Di hadapanku, tergeletak banyak buku-buku. Bercerita tentang kota yang menua di ujung mata, tak lagi megah dipandang, usang sebelum waktunya, bahkan sebelum menjadi puing dan reruntuhan, yang kelak ditimbunkan di pemakaman.
Kemudian cerita tentang desa-desa yang menjanda, kehilangan para ayah yang merantau, di tempat banyak laron mencari lampu, dan belatung-belatung yang menunggu, menggerogoti sisa-sisa pengharapan, yang sudah lama tanggal lalu ditinggalkan.

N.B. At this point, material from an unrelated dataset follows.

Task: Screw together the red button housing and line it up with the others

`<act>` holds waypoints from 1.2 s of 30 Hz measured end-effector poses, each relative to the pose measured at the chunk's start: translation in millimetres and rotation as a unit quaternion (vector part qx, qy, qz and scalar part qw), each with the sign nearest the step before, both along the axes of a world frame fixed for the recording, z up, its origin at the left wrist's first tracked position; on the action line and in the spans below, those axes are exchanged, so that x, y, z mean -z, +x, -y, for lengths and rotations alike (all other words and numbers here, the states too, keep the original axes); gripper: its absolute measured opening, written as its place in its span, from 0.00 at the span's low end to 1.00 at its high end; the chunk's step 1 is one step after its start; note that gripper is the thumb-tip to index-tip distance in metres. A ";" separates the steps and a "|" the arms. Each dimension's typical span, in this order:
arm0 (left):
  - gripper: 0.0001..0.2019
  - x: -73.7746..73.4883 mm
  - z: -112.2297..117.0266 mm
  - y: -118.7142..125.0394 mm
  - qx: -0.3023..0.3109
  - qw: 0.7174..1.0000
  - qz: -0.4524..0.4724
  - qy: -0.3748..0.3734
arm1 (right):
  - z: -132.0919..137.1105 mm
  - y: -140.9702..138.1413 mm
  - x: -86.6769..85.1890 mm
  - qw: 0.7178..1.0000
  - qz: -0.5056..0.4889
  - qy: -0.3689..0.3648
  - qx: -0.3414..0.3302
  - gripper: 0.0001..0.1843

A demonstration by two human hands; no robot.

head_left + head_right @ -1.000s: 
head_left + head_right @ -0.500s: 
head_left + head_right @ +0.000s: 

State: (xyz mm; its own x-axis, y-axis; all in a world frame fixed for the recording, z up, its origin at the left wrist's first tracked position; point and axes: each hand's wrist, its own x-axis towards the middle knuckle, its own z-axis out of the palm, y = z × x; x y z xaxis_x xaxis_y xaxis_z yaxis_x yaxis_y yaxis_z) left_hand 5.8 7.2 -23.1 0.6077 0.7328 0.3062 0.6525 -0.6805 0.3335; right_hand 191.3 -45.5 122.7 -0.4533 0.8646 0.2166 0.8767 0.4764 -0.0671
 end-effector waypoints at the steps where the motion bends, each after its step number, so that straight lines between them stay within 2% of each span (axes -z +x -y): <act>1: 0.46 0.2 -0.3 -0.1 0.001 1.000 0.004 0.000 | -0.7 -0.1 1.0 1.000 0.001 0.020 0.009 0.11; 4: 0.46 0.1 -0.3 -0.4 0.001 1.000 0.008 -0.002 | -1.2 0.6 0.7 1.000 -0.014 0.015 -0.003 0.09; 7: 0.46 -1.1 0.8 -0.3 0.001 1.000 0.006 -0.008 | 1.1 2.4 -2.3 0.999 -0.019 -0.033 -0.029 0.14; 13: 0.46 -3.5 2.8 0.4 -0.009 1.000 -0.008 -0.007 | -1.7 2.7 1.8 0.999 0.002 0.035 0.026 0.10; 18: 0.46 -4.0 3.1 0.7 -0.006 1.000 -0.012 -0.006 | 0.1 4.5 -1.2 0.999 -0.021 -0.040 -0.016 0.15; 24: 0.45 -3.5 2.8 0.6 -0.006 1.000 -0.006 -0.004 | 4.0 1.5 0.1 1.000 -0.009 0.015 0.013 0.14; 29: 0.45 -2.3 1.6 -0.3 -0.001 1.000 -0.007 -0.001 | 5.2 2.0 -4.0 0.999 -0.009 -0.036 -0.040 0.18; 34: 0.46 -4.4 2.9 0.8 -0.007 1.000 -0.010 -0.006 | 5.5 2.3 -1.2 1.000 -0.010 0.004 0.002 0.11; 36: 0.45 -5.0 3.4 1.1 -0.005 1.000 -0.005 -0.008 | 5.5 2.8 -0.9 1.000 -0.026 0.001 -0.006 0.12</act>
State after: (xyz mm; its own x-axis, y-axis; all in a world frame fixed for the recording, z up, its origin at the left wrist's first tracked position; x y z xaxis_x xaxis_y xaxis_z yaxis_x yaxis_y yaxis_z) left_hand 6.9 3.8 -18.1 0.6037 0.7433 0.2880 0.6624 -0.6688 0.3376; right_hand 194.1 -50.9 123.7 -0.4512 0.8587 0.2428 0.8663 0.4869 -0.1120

Lalu cerita mengenai aliran sungai yang berhenti. Di perumahan-perumahan padat yang sangat sepi. Orang-orangnya pergi mengungsi. Ke bukit-bukit tinggi di mana mereka bebas tak beralas kaki. Sekaligus juga berkontemplasi. Di sisi sebelah mana salah mereka sampai bumi tak hendak lagi mengasihani.
Juga cerita mengenai lautan yang mengendapkan rasa sakit. Di pesisirnya yang ditumpuki bukit-bukit plastik. Â Airnya tak lagi asin. Namun berasa pekatnya alkalin.
Buku-buku itu bercerita apa adanya. Padahal aku ingin mengingkarinya.
Supaya aku tak jadi tersangka.
Lalu didakwa sebagai penyebab itu semua.